As would I. In all honesty I think Lesnar kinda sucks. All I'm trying to do is be respectful of a professional athlete, and give the man a little credit. But people are in here arguing the standup hurt Lesnar, blah blah blah, and I don't think the standup hurt him at all. I think it hurt Mir more than anything, because he is a bjj specialist, and the ground is where he had the advantage, and where he ended up winning the fight. When they put them back on their feet, Mir ended up getting rocked with a straight right.

It's just my way of getting all the people shouting about a conspiracy or whatever ridiculousness they're spewing to close their mouths and think about what they're saying. 

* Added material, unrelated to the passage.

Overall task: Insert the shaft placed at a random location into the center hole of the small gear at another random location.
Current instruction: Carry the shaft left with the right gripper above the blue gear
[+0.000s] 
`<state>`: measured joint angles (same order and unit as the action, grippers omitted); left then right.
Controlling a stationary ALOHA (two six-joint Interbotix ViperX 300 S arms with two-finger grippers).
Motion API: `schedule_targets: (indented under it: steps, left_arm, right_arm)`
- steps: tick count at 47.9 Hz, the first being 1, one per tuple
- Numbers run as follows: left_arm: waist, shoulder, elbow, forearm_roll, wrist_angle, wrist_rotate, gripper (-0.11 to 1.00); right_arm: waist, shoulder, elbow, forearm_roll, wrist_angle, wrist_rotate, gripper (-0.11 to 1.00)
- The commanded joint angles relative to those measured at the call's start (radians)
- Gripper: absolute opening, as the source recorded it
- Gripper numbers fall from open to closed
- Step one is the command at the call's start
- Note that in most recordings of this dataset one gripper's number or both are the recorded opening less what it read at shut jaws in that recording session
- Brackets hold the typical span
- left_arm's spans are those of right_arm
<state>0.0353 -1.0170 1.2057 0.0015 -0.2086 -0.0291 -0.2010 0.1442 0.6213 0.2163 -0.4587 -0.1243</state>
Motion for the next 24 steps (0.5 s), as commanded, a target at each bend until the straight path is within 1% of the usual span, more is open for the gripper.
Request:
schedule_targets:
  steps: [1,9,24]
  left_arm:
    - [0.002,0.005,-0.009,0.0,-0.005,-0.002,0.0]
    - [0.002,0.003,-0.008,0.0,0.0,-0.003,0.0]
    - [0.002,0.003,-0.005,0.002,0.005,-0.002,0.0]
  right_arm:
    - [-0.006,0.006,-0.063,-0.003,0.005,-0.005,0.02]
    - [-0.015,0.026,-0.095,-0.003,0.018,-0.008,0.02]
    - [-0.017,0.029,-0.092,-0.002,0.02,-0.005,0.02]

1 more thing. I hate pro wrestling. I'm not gonna say anything bad about it, but I've never watched it and before he came to UFC I'd never heard of Brock Lesnar.


----------



## BloodJunkie (Jun 18, 2007)

sarahdalelio said:


> As would I. In all honesty I think Lesnar kinda sucks. All I'm trying to do is be respectful of a professional athlete, and give the man a little credit. But people are in here arguing the standup hurt Lesnar, blah blah blah, and I don't think the standup hurt him at all. I think it hurt Mir more than anything, because he is a bjj specialist, and the ground is where he had the advantage, and where he ended up winning the fight. When they put them back on their feet, Mir ended up getting rocked with a straight right.
> 
> It's just my way of getting all the people shouting about a conspiracy or whatever ridiculousness they're spewing to close their mouths and think about what they're saying.
> 
> 1 more thing. I hate pro wrestling. I'm not gonna say anything bad about it, but I've never watched it and before he came to UFC I'd never heard of Brock Lesnar.


Ok. :thumb02:


----------



## Ebc_Kyle (Sep 24, 2006)

I think the fight should've been stood up, but I don't know about deducting a point from Lesnar.


----------



## joey__stalin (Dec 31, 2006)

The more I watch it the more Lesnar doesn't impress me with any kind of skill at all. Size and strength sure, but that was a given. Just reminds me of Bob Sapp. No skill or finesse... Just "Me big! Me overwhelm you with my size! Now me club you to death!"


----------



## milkkid291 (Dec 31, 2006)

His wrestling is extremely impressive. His striking may not be technical, but holy shit does he have some power.


----------



## jasvll (Mar 28, 2007)

joey__stalin said:


> The more I watch it the more Lesnar doesn't impress me with any kind of skill at all. Size and strength sure, but that was a given. Just reminds me of Bob Sapp. No skill or finesse... Just "Me big! Me overwhelm you with my size! Now me club you to death!"


 Have you ever seen Bob Sapp fight? If so, I can't fathom how Lesnar reminds you of him, style wise.


----------



## Adamm411 (Apr 5, 2007)

Definitely some good points about Lesnar. Let's face it, he has massive potential but UFC's informal policy is to throw anyone with a big name in with the big boys immediately. 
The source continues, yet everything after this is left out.